Your objective
From the first line to the last, return the data exactly as written.

Items from a data source:

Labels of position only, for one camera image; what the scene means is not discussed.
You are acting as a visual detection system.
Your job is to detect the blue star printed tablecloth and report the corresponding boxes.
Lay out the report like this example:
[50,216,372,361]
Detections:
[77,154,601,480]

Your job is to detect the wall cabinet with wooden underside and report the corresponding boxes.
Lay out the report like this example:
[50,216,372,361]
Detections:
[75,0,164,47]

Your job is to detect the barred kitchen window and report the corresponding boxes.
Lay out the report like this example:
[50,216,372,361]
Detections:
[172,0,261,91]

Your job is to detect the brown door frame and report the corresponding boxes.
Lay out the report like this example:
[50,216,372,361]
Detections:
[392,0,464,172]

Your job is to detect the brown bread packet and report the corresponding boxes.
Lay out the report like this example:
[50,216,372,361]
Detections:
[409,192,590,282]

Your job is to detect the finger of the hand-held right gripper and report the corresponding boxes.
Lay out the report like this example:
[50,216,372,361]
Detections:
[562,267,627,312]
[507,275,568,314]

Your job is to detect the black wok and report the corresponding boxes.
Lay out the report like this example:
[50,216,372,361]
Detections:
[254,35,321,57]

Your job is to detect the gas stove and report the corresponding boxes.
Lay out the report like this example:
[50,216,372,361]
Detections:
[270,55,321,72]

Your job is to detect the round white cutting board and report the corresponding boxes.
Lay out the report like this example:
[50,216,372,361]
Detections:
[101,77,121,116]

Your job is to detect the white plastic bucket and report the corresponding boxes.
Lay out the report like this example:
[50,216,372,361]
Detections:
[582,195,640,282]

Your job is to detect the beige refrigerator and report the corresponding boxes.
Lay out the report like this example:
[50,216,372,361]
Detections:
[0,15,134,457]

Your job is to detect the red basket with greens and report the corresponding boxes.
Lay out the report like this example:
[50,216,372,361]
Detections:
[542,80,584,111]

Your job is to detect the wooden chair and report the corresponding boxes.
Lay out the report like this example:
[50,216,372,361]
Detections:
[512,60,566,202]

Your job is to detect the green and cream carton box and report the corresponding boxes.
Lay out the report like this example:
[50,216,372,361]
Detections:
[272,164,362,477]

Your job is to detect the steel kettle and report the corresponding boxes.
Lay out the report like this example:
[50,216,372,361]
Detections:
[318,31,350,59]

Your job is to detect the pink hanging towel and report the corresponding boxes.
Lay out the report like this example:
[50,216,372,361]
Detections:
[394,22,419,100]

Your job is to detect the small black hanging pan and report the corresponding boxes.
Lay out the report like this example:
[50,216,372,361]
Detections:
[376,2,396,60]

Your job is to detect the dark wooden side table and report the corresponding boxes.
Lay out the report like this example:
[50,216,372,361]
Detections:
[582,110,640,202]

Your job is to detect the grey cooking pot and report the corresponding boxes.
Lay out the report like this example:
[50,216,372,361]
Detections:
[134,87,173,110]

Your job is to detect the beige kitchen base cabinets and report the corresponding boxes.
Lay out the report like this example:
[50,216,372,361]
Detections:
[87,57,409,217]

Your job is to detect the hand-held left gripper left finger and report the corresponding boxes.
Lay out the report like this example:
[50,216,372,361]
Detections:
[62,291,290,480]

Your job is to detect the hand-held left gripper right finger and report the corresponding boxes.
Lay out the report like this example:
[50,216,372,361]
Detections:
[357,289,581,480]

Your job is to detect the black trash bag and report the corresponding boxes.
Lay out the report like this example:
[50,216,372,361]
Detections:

Reply to the task
Labels of position only, for one camera image; what the scene means is not discussed.
You are acting as a visual detection system.
Your job is to detect the blue star printed tablecloth and report the corresponding boxes.
Lay out the report like this example:
[50,216,372,361]
Detections:
[77,154,601,480]

Your job is to detect the wall cabinet with wooden underside and report the corresponding boxes.
Lay out the report like this example:
[50,216,372,361]
Detections:
[75,0,164,47]

Your job is to detect the barred kitchen window and report the corresponding boxes.
Lay out the report like this example:
[50,216,372,361]
Detections:
[172,0,261,91]

Your job is to detect the brown door frame and report the corresponding boxes.
Lay out the report like this example:
[50,216,372,361]
Detections:
[392,0,464,172]

Your job is to detect the brown bread packet and report the corresponding boxes.
Lay out the report like this example:
[50,216,372,361]
Detections:
[409,192,590,282]

Your job is to detect the finger of the hand-held right gripper and report the corresponding boxes.
Lay out the report like this example:
[50,216,372,361]
Detections:
[562,267,627,312]
[507,275,568,314]

Your job is to detect the black wok and report the corresponding boxes.
Lay out the report like this example:
[50,216,372,361]
Detections:
[254,35,321,57]

Your job is to detect the gas stove and report the corresponding boxes.
Lay out the report like this example:
[50,216,372,361]
Detections:
[270,55,321,72]

Your job is to detect the round white cutting board and report the corresponding boxes.
Lay out the report like this example:
[50,216,372,361]
Detections:
[101,77,121,116]

Your job is to detect the white plastic bucket and report the corresponding boxes.
Lay out the report like this example:
[50,216,372,361]
Detections:
[582,195,640,282]

Your job is to detect the beige refrigerator and report the corresponding boxes.
Lay out the report like this example:
[50,216,372,361]
Detections:
[0,15,134,457]

Your job is to detect the red basket with greens and report the corresponding boxes.
Lay out the report like this example:
[50,216,372,361]
Detections:
[542,80,584,111]

Your job is to detect the wooden chair and report the corresponding boxes.
Lay out the report like this example:
[50,216,372,361]
Detections:
[512,60,566,202]

Your job is to detect the green and cream carton box and report the corresponding boxes.
Lay out the report like this example:
[50,216,372,361]
Detections:
[272,164,362,477]

Your job is to detect the steel kettle and report the corresponding boxes.
Lay out the report like this example:
[50,216,372,361]
Detections:
[318,31,350,59]

Your job is to detect the pink hanging towel and report the corresponding boxes.
Lay out the report like this example:
[50,216,372,361]
Detections:
[394,22,419,100]

Your job is to detect the small black hanging pan and report the corresponding boxes.
Lay out the report like this example:
[50,216,372,361]
Detections:
[376,2,396,60]

Your job is to detect the dark wooden side table and report the corresponding boxes.
Lay out the report like this example:
[50,216,372,361]
Detections:
[582,110,640,202]

Your job is to detect the grey cooking pot and report the corresponding boxes.
Lay out the report like this example:
[50,216,372,361]
Detections:
[134,87,173,110]

Your job is to detect the beige kitchen base cabinets and report the corresponding boxes.
Lay out the report like this example:
[50,216,372,361]
Detections:
[87,57,409,217]

Your job is to detect the hand-held left gripper left finger and report the corresponding boxes.
Lay out the report like this example:
[50,216,372,361]
Detections:
[62,291,290,480]

Your job is to detect the hand-held left gripper right finger and report the corresponding boxes.
Lay out the report like this example:
[50,216,372,361]
Detections:
[357,289,581,480]

Your job is to detect the black trash bag and report the corresponding boxes.
Lay out the report like this example:
[50,216,372,361]
Detections:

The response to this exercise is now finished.